Are all functions continuous?

Mathematical background

Brouwer's statement "all functions are continuous" can be formulated without reference to topology as follows.

Definition: A functional f : (N → N) → N is continuous at a : N → N when there exists m : N such that, for all b : N → N, if ∀ k < m, a k = b k then f a = f b.

This says that the value of f a depends only on the initial segment a 0, a 1, ..., a (m-1).

The statement all functionals are continuous everywhere is valid in various models of intuitionistic mathematics, such as Kleene's number realizability and Kleene's function realizability. We can ask whether the statement is realized in any given functional programming language.

Definition: A modulus of continuity is a functional μ : ((N → N) → N) → (N → N) → N such that, for all f : (N → N) → N and a, b : N → N, if ∀ k < μ f a . a k = b k then f a = f b.

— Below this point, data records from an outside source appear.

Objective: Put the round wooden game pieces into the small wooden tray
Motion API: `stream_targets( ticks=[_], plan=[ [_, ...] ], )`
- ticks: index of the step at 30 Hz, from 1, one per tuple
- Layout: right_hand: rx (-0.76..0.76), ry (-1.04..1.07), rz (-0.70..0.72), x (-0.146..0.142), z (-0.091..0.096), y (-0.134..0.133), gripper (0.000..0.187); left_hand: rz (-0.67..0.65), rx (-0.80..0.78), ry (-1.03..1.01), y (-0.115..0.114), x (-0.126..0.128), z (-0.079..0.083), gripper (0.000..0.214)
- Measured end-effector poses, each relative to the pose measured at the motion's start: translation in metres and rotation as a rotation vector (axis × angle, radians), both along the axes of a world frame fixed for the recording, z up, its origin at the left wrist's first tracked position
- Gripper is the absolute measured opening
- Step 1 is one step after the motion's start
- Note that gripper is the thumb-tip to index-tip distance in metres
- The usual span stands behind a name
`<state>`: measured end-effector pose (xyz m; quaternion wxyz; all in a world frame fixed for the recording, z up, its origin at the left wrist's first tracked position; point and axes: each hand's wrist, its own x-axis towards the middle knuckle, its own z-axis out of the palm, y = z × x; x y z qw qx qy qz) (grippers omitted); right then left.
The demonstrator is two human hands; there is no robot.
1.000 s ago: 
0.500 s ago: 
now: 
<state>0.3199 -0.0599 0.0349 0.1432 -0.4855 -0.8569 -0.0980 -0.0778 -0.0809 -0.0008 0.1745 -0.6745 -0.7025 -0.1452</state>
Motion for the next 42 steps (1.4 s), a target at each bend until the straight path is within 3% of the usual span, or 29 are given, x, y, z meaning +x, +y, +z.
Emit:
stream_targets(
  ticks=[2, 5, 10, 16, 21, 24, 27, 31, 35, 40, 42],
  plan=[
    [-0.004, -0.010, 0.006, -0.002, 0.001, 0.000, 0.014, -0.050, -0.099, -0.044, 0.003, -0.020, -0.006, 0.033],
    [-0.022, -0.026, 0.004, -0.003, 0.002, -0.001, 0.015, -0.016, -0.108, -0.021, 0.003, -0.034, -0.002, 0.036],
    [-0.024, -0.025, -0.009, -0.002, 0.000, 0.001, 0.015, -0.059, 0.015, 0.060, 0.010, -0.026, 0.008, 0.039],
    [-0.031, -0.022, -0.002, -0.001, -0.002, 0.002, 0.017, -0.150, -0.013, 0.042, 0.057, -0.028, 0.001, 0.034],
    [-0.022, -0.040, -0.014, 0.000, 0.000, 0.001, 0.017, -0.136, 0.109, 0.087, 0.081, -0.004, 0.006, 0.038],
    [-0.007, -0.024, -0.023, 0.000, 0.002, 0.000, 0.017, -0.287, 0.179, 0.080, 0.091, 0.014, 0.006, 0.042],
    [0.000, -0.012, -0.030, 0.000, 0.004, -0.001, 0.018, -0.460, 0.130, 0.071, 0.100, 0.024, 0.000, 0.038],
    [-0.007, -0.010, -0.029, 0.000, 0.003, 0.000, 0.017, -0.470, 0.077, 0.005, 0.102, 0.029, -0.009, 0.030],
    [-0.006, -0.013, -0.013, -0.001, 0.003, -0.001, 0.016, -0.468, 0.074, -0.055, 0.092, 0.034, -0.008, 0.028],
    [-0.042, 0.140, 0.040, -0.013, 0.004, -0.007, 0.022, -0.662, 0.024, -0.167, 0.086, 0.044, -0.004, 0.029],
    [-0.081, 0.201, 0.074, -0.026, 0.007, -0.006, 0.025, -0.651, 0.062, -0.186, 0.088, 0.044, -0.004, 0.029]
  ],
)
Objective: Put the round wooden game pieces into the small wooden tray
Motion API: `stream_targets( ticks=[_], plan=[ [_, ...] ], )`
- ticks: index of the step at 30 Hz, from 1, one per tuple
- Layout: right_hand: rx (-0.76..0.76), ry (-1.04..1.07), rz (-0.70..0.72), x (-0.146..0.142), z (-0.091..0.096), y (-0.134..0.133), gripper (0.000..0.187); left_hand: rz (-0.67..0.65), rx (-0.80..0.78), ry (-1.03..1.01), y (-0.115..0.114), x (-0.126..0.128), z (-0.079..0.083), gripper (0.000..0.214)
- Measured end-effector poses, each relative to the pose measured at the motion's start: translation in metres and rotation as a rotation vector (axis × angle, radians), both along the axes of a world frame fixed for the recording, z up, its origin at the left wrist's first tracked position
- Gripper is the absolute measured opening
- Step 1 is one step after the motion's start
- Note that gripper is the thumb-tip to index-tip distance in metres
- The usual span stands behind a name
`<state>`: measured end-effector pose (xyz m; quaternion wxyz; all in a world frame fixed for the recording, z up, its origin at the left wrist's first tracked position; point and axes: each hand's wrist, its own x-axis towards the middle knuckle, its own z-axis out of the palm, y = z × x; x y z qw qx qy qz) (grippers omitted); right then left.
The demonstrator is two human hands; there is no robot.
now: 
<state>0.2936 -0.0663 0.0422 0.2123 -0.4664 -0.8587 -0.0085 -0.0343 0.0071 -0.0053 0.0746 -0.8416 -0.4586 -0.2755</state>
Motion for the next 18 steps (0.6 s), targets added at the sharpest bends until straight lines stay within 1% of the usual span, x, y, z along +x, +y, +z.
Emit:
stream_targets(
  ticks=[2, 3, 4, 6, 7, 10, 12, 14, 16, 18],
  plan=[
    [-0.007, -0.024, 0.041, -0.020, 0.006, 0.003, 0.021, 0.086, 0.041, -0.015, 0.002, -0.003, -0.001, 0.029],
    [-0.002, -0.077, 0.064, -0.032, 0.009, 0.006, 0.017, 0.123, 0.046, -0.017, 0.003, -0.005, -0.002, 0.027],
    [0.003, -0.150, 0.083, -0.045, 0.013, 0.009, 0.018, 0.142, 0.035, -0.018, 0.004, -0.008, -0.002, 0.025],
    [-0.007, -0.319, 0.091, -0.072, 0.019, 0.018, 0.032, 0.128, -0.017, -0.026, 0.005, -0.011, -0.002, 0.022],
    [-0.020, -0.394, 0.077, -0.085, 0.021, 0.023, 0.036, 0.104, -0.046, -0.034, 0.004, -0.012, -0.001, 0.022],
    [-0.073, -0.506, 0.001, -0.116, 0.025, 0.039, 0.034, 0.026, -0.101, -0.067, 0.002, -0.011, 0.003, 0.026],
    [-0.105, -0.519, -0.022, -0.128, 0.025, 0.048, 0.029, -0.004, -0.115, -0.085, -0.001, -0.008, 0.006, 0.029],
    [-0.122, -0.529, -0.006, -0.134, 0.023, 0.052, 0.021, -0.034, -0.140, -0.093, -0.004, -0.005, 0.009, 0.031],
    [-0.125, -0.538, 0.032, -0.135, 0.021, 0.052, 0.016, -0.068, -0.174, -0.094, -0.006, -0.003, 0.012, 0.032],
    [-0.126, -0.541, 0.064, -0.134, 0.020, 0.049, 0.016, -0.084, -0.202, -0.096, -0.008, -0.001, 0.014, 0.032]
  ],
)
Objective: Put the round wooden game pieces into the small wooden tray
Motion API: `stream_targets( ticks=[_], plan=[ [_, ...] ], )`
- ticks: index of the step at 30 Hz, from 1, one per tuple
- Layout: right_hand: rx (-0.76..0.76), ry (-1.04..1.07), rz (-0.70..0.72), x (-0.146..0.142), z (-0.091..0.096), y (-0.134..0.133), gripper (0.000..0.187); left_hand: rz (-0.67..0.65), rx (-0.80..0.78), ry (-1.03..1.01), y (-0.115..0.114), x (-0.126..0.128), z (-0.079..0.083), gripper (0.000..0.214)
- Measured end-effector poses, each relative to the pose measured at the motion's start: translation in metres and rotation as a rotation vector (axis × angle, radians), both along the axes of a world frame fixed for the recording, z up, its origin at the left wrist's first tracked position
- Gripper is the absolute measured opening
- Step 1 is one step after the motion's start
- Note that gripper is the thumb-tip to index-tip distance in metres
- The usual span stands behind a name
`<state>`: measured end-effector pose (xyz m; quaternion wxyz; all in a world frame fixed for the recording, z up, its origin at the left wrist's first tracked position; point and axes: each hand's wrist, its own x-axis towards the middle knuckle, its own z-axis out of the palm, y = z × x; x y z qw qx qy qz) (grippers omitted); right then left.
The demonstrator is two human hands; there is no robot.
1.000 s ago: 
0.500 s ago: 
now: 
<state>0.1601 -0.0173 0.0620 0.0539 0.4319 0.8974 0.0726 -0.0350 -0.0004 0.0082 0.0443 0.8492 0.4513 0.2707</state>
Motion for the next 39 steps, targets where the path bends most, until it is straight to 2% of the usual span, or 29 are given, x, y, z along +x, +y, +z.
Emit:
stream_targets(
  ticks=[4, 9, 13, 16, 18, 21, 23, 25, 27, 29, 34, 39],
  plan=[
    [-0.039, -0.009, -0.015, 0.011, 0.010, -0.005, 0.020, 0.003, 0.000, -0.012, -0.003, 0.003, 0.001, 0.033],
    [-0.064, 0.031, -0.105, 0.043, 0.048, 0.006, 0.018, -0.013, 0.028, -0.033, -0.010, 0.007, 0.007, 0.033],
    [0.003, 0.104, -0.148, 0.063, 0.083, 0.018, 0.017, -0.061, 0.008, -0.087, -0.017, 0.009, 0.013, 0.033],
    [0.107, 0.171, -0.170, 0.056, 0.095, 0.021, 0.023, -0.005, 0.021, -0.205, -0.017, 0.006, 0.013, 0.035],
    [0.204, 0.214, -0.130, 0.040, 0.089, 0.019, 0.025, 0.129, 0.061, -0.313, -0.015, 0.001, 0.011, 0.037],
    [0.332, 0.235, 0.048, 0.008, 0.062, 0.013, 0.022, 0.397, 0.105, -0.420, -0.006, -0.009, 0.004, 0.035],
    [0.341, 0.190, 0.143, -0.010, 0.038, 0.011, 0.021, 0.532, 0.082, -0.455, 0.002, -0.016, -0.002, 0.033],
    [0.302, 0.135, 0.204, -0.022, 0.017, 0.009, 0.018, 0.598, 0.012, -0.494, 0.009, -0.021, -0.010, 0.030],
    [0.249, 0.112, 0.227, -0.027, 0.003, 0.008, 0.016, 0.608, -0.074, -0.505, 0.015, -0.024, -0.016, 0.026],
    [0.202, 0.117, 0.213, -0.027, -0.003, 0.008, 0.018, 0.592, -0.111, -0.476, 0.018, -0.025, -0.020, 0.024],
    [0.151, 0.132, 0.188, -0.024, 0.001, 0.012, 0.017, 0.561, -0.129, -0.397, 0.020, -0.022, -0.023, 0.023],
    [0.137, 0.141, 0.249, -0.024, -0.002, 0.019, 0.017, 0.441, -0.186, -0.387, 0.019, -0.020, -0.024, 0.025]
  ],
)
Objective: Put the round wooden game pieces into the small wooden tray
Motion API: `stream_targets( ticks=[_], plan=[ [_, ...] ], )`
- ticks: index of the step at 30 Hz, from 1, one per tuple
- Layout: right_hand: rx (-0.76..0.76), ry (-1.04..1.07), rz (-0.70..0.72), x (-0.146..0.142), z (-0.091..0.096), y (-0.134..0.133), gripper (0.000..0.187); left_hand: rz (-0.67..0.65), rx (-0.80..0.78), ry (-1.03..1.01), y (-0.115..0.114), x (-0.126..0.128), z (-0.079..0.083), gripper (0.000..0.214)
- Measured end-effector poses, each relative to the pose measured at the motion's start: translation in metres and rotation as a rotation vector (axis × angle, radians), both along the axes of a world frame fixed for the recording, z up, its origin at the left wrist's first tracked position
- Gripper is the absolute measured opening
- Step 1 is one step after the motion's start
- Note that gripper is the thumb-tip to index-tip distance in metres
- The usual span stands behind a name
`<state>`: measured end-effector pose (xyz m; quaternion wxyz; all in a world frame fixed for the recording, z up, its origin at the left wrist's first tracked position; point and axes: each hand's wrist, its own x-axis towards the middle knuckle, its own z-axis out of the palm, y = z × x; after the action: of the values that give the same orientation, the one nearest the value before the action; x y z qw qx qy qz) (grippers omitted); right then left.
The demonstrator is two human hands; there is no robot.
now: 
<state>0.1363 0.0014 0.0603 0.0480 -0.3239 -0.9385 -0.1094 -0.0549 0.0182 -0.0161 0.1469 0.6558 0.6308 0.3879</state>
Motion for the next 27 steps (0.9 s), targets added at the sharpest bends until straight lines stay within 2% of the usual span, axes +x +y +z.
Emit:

Essentially μ f a computes how much of a is needed to compute f a.

Implementing the modulus of continuity

It is impossible to implement μ in PCF and therefore also in Haskell. We necessarily need additional abilities that let μ inspect the workings of f. Here are a few attempts.

Pretend that int is the type of natural numbers

type nat = int

ML with references

Consider ML with references (and no other features). Then a possible μ:

let mu_ref f a =
  let k = ref 0 in
  let a' n = (k := max !k n; a n) in
    f a' ; !k

However:

  1. We should at least require that f be hereditarily total (it terminates on total a).
  2. Can f use its own local references? If yes, then we can break mu_ref. If no, is that not too restrictive?
  3. How do we formulate the exact preconditions on f and a?
  4. What is the theorem that needs to be proved, and how is it proved?

ML with exceptions

With exceptions (and no other features) we can do it as follows:

exception Abort

let mu_exc f x =
  let rec search k =
    try
      let y n = (if n < k then x n else raise Abort) in
        f y ; k
    with Abort -> search (k+1)
  in
    search 0

However:

  1. What if f catches Abort? May it do so? What is the contract on f?
  2. Would local exceptions help? If so, can f use its own local exceptions?

Other setups

  1. In Haskell we could do everything inside a fixed monad. This is still not entirely easy, even if we figure out what it means for f to be "pure" (whatever that means).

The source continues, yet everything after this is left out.